Coincidentemente, a força aérea dos EUA está também lutando contra os Talibã, na operação chamada “Sentinela da Liberdade”. Matéria detalhada informou que “o número de armas dos EUA entregues em apoio da operação Sentinela da Liberdade aumentou para 562 em abril – o total mensal mais alto, até agora, de 2018; e o segundo mais alto total mensal desde outubro de 2011.”
Assim se aprende que quem está sendo bombardeado são os Talibã, não algum ISIS-K.

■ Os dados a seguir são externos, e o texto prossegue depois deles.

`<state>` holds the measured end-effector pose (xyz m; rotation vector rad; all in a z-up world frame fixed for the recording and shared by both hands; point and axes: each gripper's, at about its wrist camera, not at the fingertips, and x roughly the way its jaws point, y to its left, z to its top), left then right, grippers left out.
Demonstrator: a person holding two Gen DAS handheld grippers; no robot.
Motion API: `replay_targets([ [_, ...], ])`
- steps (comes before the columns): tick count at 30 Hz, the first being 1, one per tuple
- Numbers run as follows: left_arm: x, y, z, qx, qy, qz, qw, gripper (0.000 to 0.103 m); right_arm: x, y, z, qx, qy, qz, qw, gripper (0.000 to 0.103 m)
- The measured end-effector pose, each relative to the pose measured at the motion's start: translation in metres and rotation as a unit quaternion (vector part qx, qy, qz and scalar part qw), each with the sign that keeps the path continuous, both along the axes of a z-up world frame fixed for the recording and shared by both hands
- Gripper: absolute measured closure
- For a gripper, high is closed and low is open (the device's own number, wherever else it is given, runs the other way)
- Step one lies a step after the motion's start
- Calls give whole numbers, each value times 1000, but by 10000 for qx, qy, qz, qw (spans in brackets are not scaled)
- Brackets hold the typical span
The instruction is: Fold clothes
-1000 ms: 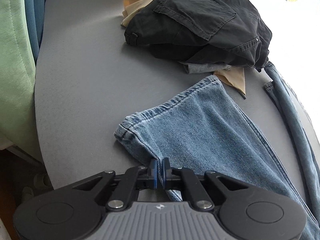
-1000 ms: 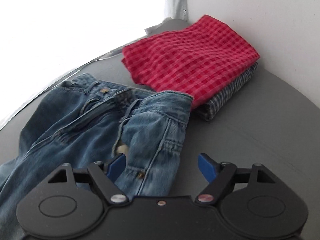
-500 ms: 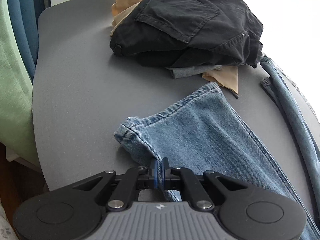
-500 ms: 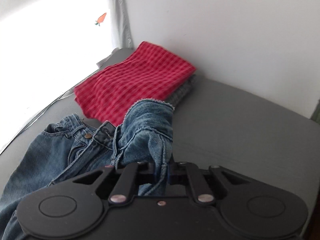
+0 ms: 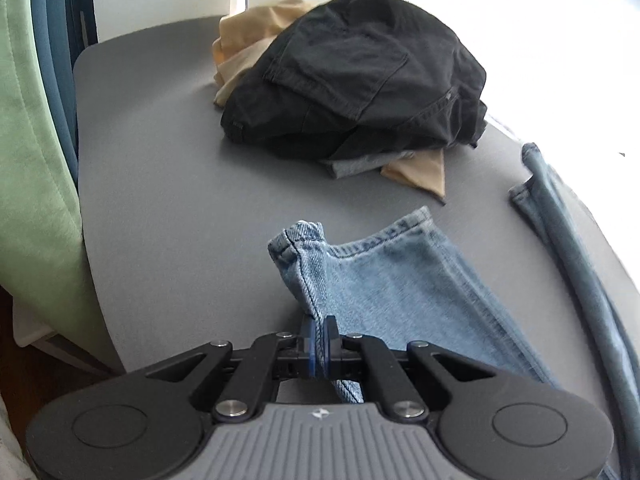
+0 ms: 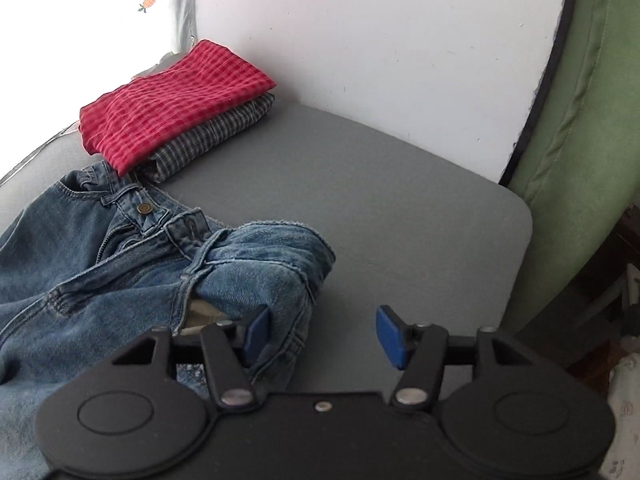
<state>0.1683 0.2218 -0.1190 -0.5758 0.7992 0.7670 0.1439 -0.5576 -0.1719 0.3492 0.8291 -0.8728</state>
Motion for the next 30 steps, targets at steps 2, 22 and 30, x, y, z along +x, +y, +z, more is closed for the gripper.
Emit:
replay_targets([
  [2, -1, -2, 22, -7, -346, -31, 9994, 99, -4, 5, 2, 207, -124, 23, 9997, 45],
  [22, -40, 16, -45, -385, 555, 116, 9976, 97, -25, 9, 16, -791, 257, -277, 9962, 101],
  [30, 4, -46, -8, 624, 505, -1529, 9850, 54, -3, 35, 16, -346, -165, 442, 9983, 59],
])
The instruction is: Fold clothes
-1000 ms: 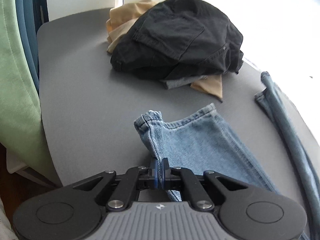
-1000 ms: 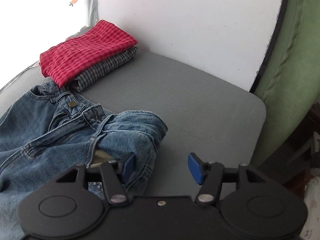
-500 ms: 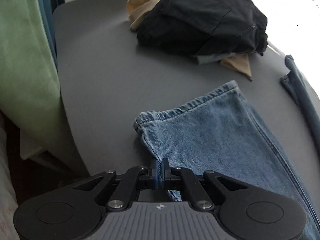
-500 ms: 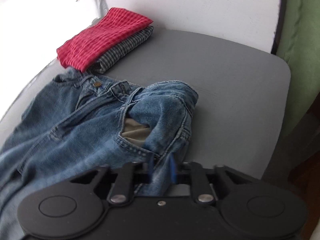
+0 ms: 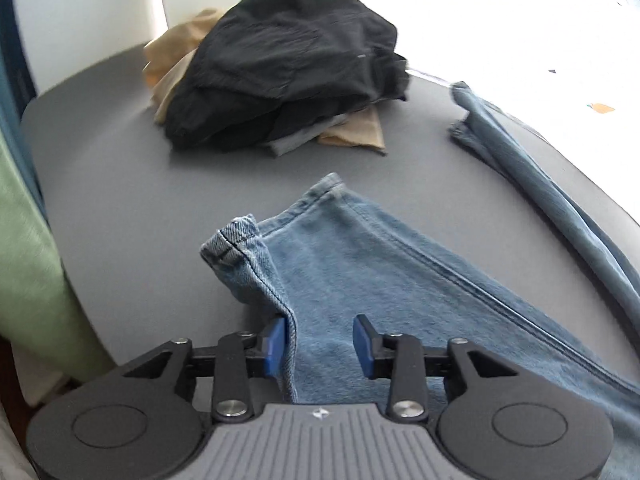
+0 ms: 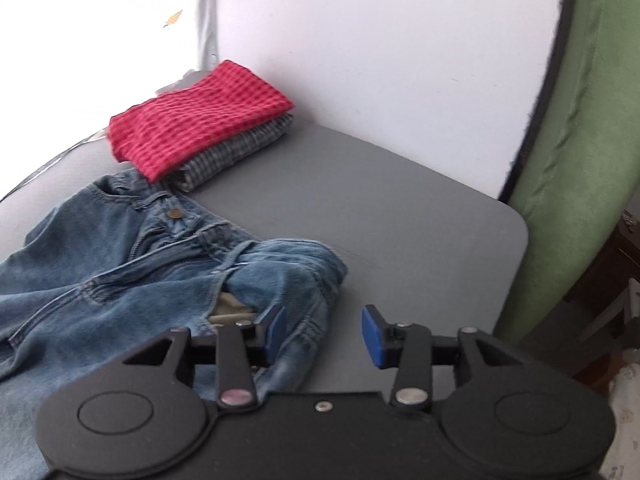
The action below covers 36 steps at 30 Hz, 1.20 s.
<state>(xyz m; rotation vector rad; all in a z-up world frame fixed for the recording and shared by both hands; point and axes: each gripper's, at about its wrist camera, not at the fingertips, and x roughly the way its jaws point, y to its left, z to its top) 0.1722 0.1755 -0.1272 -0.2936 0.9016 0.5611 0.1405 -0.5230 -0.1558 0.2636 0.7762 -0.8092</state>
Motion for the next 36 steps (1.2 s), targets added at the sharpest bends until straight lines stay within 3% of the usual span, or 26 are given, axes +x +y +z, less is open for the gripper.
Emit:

Não surpreende que as nações da Organização de Cooperação de Xangai estejam em alerta vermelho. O verdadeiro, real, grande mistério que permanece ainda por desvendar pela inteligência paquistanesa é: em que ponto da fronteira porosa entre Afeganistão e Paquistão estão sendo despejados (e escondidos) os mais de 4 mil bem armados jihadistas do ISIS-K?

Quem reconstruirá a Síria?

E assim chegamos ao último elo de interconexão de toda a região: a China.

O ministro de Relações Exteriores da China Wang Yi e seu colega sírio Walid Muallem mantêm relacionamento muito próximo. O presidente Xi Jinping é firme apoiador do processo de paz de Astana que reúne Rússia, Irã e Turquia. A China anunciou em novembro passado que instalará forças especiais chinesas na Síria contra todos os ramos de jihadismo salafista; o objetivo dos chineses é “neutralizar” 5 mil combatentes uigures que têm atuado no papel de “rebeldes moderados”, porque os chineses temem que gerem violência se retornarem a Xinjiang.

Mas acima de tudo, a China se envolverá profundamente na reconstrução da Síria: cidades, vilas, rodovias, ferrovias, pontes, escolas, hospitais, todas as redes de conectividade. A Síria será reconstruída por China, Rússia (energia, infraestrutura) e Irã (as redes de energia), não pelos EUA ou petromonarquias do Golfo. As sanções de EUA e União Europeia ainda estão vigentes, proibindo operações comerciais em EUA-dólares e em euros.

Coincide quem um encontro em Pequim, semana passada, dos presidentes do conselho de segurança da OCX. Yang Jiechi, peso pesado do Politburo, diretor da Comissão de Assuntos de Política Exterior do Comitê Central do Partido Comunista da China, conversou longamente com Nikolai Patrushev, top especialista russo em questões de segurança.

A 18ª Reunião de Cúpula da Organização de Cooperação de Xangai acontecerá dia 9 de junho em Qingdao. O presidente Vladimir Putin da Rússia comparecerá. Índia e Paquistão lá estarão. O presidente Hassan Rouhani do Irã lá estará, representando o Irã, que é membro observador, e se reunirá a três com Putin e Xi.

Para aquela mesa em Qingdao, afinal, dentro de dez dias, convergirão todas as conexões Síria-Afeganistão.